"I'm quite sorry," she whispered, "to find that your Aunt Lena seems worried about the engagement. Now why on earth, oh why, did the Warden run himself into an engagement with a girl he doesn't really care about?"
This question was a master-stroke. There was no getting out of this for May Dashwood. Mrs. Potten clapped her hand over her mouth and drew in a breath. Then she listened breathless for the answer. The answer must either be: "But he does really care about her," or something evasive.

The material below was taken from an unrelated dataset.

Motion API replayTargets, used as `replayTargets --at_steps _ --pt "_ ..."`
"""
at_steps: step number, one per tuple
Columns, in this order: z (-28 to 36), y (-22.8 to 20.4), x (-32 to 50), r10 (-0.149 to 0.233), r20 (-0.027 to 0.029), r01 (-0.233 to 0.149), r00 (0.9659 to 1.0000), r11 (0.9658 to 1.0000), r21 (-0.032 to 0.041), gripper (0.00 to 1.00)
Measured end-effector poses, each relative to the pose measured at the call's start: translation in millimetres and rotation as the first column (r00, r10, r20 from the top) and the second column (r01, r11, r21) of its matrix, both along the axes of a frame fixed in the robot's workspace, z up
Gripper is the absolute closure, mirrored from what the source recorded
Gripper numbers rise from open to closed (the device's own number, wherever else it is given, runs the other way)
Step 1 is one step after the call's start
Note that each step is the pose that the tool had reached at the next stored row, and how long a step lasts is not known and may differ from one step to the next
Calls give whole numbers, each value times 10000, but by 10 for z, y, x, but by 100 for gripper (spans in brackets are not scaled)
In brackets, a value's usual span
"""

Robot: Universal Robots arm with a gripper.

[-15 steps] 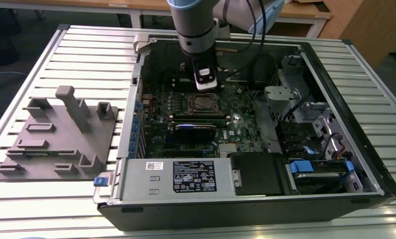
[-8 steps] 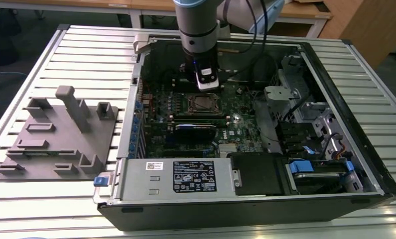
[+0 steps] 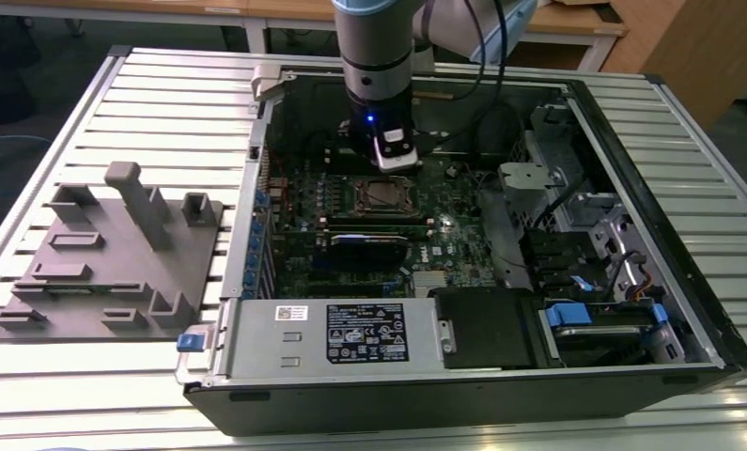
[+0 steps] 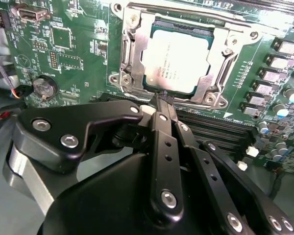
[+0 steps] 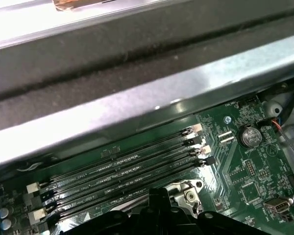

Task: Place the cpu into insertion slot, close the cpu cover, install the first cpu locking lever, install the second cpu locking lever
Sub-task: 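Install the first cpu locking lever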

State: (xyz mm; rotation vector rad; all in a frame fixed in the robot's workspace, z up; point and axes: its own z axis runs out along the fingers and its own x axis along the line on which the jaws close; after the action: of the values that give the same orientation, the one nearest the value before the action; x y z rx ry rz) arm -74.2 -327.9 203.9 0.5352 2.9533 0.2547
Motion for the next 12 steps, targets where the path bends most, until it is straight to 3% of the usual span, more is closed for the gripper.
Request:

Not only Mrs. Potten's emotional superficies but her core of flint feared the emphatic answer, and yearned for an evasive one. What was it to be?
May's face had suddenly blanched. Had her Aunt Lena told? No—surely not; and yet Mrs. Potten seemed to know.
"How can I tell, Mrs. Potten?" said May, unsteadily. "I——"
"Evasive!" said Mrs. Potten to herself triumphantly.
"Never mind! things do happen," she said, interrupting May. "I suppose, at any rate, he has to make the best of it, now it's done."
Mrs. Potten was afraid that she was now going too far, and she swiftly turned the subject sideways before May had time to think out a reply.
"Tell your Aunt Lena that I expect Gwendolen, without fail, after lunch. Please tell her; so kind of you! Good-bye, good-bye," and Mrs. Potten got fiercely into her car.
"Well, I never!" she said, and she said it over and over again. A cloud of thoughts seemed to float with her as the car skimmed along the road, and through that cloud seemed to peer at her, though somewhat dimly, the "beaux yeux" of the Warden of King's.